Regionally and nationally, rental rates have exploded. National rental rates for one and two-bedroom units have risen roughly 13%, while the Reno/Sparks area saw one to three-bedroom units rise an average of 20%.  As the amount of  “lifestyle renters” climbs and the number of homeowners continues to decrease, it is unlikely that rental rates will decline any time soon, which is expected to keep buyer demand high. If rental rates continue to grow at this rate, it is possible that it will actually become cheaper to buy. This only remains true, however, if mortgages rates do not surge as well.

Rising Costs for Land, Labor, and Lumber

Nationally, only 1 in 5 newly-built homes are priced below $300,000. The significance of this is clear when we recognize that the national median price of a single-family home is currently just above $360,000. On top of this, the majority of homes being built regionally are priced well above the current median sales price of $580,000. This is due in part to the increase in high net-worth individuals moving to the Reno/Sparks area. Lastly, the COVID-19 pandemic created a massive spike in construction costs.
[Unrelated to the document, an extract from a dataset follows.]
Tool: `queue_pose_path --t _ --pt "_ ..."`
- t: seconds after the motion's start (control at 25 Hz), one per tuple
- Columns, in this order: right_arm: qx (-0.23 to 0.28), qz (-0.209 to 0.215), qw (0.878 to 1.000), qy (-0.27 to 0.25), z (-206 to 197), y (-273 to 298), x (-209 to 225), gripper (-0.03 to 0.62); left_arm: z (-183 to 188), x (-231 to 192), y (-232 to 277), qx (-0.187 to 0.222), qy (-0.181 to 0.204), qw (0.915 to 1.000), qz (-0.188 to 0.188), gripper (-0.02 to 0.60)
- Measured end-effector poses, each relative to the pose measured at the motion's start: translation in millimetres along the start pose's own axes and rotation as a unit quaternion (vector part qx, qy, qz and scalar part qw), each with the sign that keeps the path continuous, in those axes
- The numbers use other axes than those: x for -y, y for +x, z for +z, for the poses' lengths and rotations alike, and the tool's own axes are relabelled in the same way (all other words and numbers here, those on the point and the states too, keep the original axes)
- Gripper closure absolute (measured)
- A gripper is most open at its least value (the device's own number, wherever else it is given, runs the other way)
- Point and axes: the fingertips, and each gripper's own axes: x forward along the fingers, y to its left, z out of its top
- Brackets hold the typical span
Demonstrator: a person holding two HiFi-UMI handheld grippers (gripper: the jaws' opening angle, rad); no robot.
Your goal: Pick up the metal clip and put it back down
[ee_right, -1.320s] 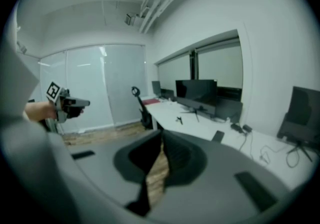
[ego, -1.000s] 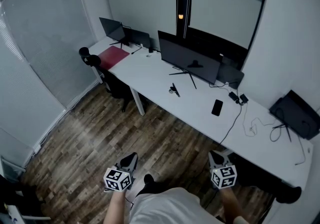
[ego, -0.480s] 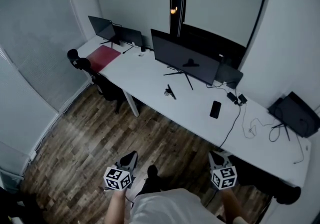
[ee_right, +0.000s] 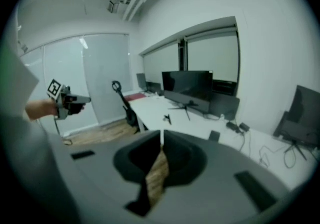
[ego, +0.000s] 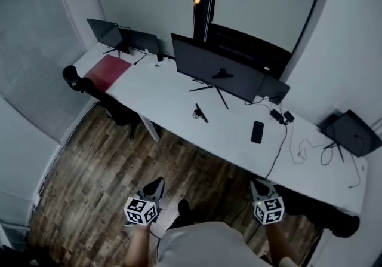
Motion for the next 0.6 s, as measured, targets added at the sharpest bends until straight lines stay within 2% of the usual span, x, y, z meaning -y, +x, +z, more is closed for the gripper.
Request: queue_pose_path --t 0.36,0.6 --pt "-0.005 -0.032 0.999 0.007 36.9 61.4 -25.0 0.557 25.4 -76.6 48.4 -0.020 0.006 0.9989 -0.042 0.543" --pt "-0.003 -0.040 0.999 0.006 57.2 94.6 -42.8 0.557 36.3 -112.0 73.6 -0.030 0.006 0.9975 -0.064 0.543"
Chief economist Robert Dietz states that aggregate construction costs are up 21% from this time last year, and the shortage of skilled labor has driven construction wages up 8%.
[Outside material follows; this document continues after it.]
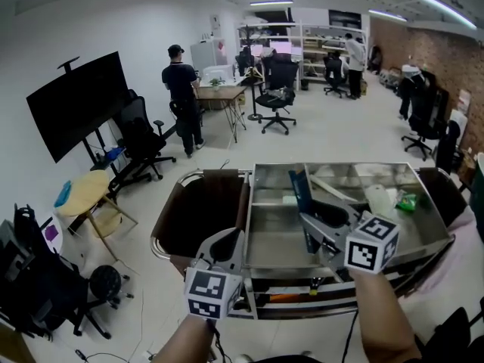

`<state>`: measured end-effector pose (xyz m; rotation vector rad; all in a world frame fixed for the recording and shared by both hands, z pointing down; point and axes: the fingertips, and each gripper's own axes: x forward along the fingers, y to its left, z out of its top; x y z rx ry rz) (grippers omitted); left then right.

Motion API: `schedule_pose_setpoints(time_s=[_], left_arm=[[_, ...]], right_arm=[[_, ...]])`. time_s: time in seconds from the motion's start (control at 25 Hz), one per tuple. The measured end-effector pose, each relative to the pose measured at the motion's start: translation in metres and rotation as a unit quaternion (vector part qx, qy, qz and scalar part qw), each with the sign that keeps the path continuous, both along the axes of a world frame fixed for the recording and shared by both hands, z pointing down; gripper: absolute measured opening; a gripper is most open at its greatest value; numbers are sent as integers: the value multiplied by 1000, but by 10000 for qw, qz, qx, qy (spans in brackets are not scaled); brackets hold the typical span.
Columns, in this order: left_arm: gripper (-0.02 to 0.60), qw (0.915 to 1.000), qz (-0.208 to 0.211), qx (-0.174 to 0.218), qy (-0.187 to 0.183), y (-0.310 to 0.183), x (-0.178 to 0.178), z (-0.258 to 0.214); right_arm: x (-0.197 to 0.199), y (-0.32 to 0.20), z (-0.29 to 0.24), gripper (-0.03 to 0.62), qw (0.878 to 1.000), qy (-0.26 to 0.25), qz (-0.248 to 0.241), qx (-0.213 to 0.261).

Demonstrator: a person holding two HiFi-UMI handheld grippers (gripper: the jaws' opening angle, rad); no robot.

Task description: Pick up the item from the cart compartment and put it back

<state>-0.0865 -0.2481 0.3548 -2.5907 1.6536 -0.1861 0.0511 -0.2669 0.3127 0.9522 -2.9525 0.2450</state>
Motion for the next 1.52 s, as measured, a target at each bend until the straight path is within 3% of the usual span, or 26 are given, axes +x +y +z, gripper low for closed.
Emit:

Low Inventory, Still High Demand

National housing inventory fell to below 300,000 homes for sale in January of this year. This is less than half of the inventory available prior to the pandemic. Regionally, we are only twelve homes below the all-time low of homes available for sale, set in January of last year. All things considered, the supply of inventory is expected to be the largest factor that dictates what the housing market will look like in 2022. 

Build Back Better? Not So Fast

Overcoming the lack of affordable housing is no simple task. The scarcity of affordable housing can be traced back to the Reagan Era when federally funded housing shrunk from 350,000 units built in 1979 to just over 2,600 units built in 1983. It comes as no surprise that homelessness first began exploding in the mid-1980s. Today, Reagan Era policy remains the same; only one in four individuals poor enough to qualify for federal housing assistance receive it. Biden’s “Build Back Better” bill proposes $150 billion in housing assistance for low-income tenants, but experts are not expecting it to pass.

So… Will it Cool Off or Not?

With mortgage rates expected to steadily climb into the year and new home construction beginning to take off (albeit slowly), the intense whirlwind of buyer competition will likely taper off gradually. This is not to say that it will not still be a highly competitive seller's market, however. Low inventory, high demand, high construction costs, and comparatively low mortgage rates are expected to keep the housing market hot throughout the year. Head to our recent blog post to read more about what we’re expecting to see in 2022.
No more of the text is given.